For details of DenseTracking, refer to Real-Time Visual Odometry from Dense RGB-D Images, you can also find the paper from related_paper/steinbruecker_sturm_cremers_iccv11.pdf.

The above paper is only for tracking the intensity of the color map, that is, the optical flow method. However it is easy to extend to track the depth of the depth map. In OnePiece, you can choose to use color or depth term, or hybrid terms by changing the last parameter term_type :

if(term_type == 0 )//hybrid
std::cout<<BLUE<<"[DEBUG]::Using hybrid term"<<RESET<<std::endl;
else if(term_type == 1)//color
std::cout<<BLUE<<"[DEBUG]::Using photo term"<<RESET<<std::endl;
else if(term_type == 2)//depth
std::cout<<BLUE<<"[DEBUG]::Using geometry term"<<RESET<<std::endl;

Steps of DenseTracking: - Calculate the corresponding point in target from for each pixel of the source frame according to the current pose - Find all inliers of corresponding points - According to these points, compute the Jacobian matrix for inliers and update the pose - Repeat the above process

It can be seen that DenseTracking requires an initial pose. If there is no initial estimation, it is necessary to assume that the relative poses of the two frames are very close. This process is a bit like PointToPoint's ICP, the difference is that the optimized objective function, so PointToPoint needs to find the closest point instead of using reprojection. The process of finding the closest point is time-consuming, so dense tracking is much faster than ICP.

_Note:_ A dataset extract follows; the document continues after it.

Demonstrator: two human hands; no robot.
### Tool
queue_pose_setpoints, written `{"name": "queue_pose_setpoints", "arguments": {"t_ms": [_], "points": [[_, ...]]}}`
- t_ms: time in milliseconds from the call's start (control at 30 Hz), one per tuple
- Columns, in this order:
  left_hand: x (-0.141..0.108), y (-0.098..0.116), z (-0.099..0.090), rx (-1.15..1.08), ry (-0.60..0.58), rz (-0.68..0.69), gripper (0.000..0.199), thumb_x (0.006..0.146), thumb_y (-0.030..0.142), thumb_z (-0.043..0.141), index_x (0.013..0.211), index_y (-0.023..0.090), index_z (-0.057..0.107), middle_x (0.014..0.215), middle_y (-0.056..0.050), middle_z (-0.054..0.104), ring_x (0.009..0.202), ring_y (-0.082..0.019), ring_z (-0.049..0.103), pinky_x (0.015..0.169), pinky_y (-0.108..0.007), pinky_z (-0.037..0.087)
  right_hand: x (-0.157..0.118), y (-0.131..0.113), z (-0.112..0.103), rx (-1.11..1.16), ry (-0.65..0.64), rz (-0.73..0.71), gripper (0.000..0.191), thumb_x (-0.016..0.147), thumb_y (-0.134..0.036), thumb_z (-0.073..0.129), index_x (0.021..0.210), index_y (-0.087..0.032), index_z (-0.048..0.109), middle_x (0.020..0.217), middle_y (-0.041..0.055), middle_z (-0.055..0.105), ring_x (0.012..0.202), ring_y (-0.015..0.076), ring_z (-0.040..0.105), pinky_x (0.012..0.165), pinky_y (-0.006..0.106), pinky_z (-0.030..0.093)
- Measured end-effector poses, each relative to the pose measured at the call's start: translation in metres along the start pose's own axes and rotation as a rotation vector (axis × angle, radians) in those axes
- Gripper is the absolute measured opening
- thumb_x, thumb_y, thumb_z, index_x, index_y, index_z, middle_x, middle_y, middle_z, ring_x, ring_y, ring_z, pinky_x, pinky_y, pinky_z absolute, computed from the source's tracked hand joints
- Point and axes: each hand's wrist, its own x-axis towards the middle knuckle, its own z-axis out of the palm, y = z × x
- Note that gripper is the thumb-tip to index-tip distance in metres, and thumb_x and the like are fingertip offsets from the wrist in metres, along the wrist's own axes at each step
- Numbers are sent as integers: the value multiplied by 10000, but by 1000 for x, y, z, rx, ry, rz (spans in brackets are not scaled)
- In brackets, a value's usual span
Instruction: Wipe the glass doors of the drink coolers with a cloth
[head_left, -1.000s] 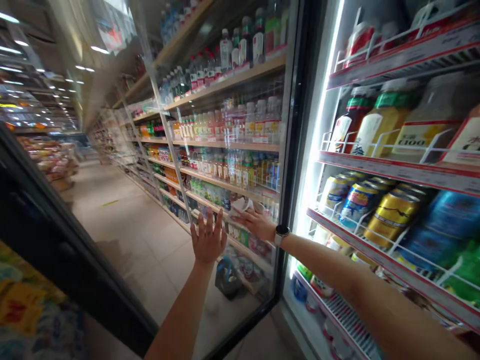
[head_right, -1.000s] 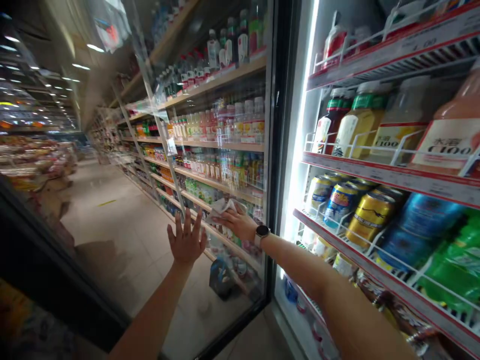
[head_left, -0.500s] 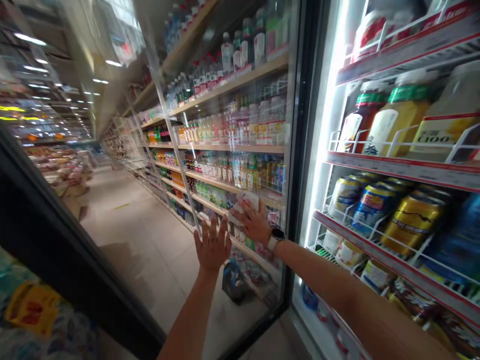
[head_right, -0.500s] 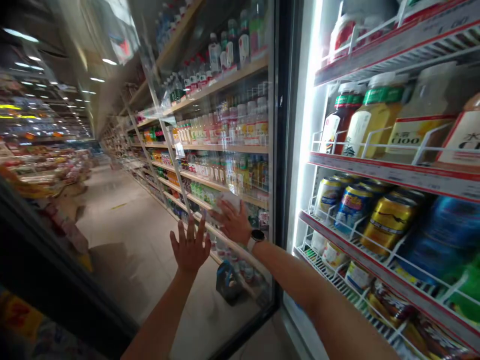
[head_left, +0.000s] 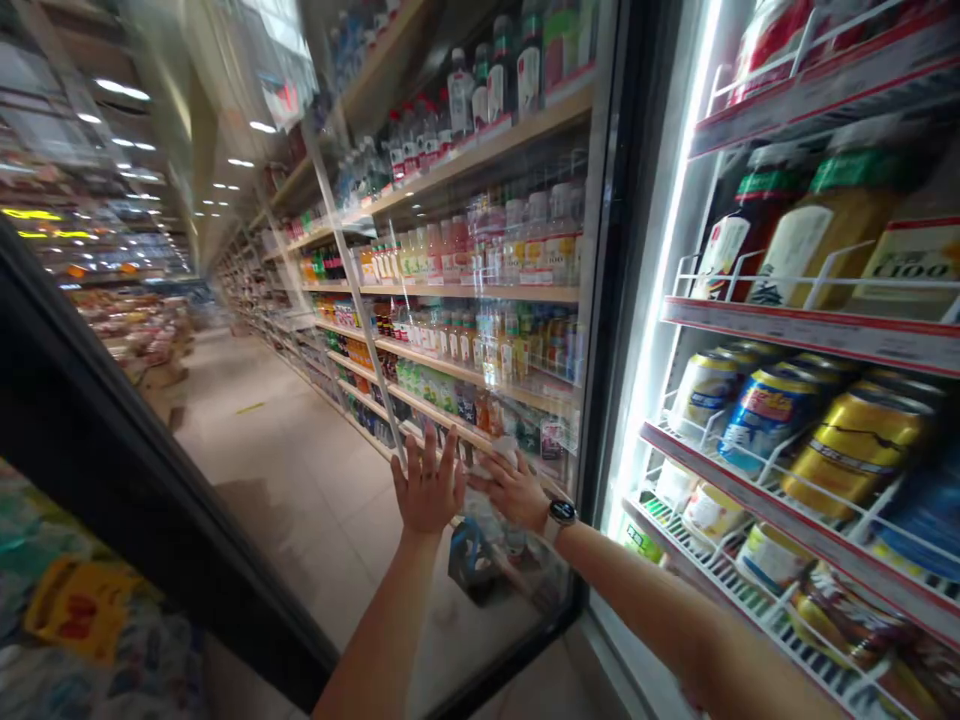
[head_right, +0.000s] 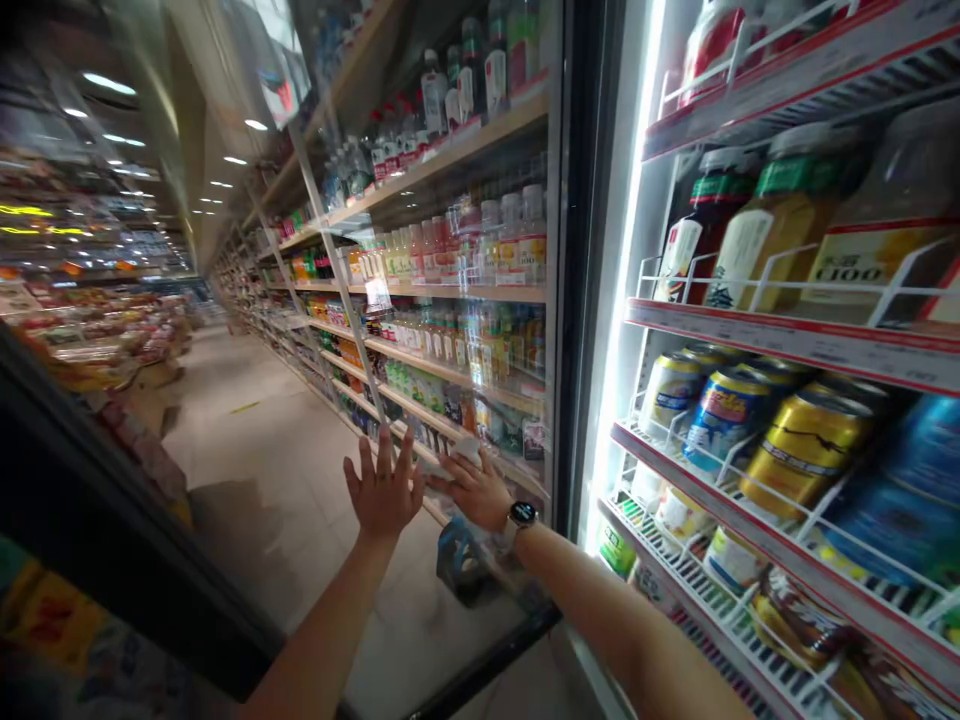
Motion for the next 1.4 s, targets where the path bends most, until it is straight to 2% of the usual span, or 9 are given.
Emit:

In the specific implementation, the image pyramid will be used to improve the efficiency.

Comparison

SparseTracking has fewer feature points, is faster, and does not require initial pose. However, it only considers visual information, and cannot be used in some places with less texture or poor color map. DenseTracking is slower and requires an initial pose. But it is more robust, and can be used even in the case of only depth or only color map. It is a good backup solution when SparseTracking fails.

RGBDFrame

It can be seen that there are two functions for each type of tracking: they act directly on rgb and depth or act on RGBDFrame:

std::shared_ptr<SparseTrackingResult> SparseTracking(const cv::Mat &source_color, const cv::Mat &target_color, 
const cv::Mat &source_depth, const cv::Mat &target_depth);
std::shared_ptr<SparseTrackingResult> SparseTracking(geometry::RGBDFrame &source_frame, 
geometry::RGBDFrame &target_frame);

The difference is that geometry::RGBDFrame will save intermediate information, which can avoid repeated calculation when building a SLAM system:

//part of RGBDFrame
/*for sparse odometry*/
geometry::Descriptor descriptor;
geometry::KeyPointSet keypoints;
PointCloud feature_pcd;//for optimization


/*for dense odometry*/
cv::Mat gray;//gray image of rgb
cv::Mat depth32f;//refined depth
std::vector<cv::Mat> color_pyramid;
std::vector<cv::Mat> depth_pyramid;
std::vector<cv::Mat> color_dx_pyramid;
std::vector<cv::Mat> color_dy_pyramid;
std::vector<cv::Mat> depth_dx_pyramid;
std::vector<cv::Mat> depth_dy_pyramid;
std::vector<geometry::ImageXYZ> image_xyz;

std::vector<geometry::ImageXYZ> image_xyz can be considered as 3D image with a correspondig 3D point for each pixel. We can use 2D pixel coordinate to find the point, which is the reason why the corresponding point ID in DenseTrackingResult is two-dimensional.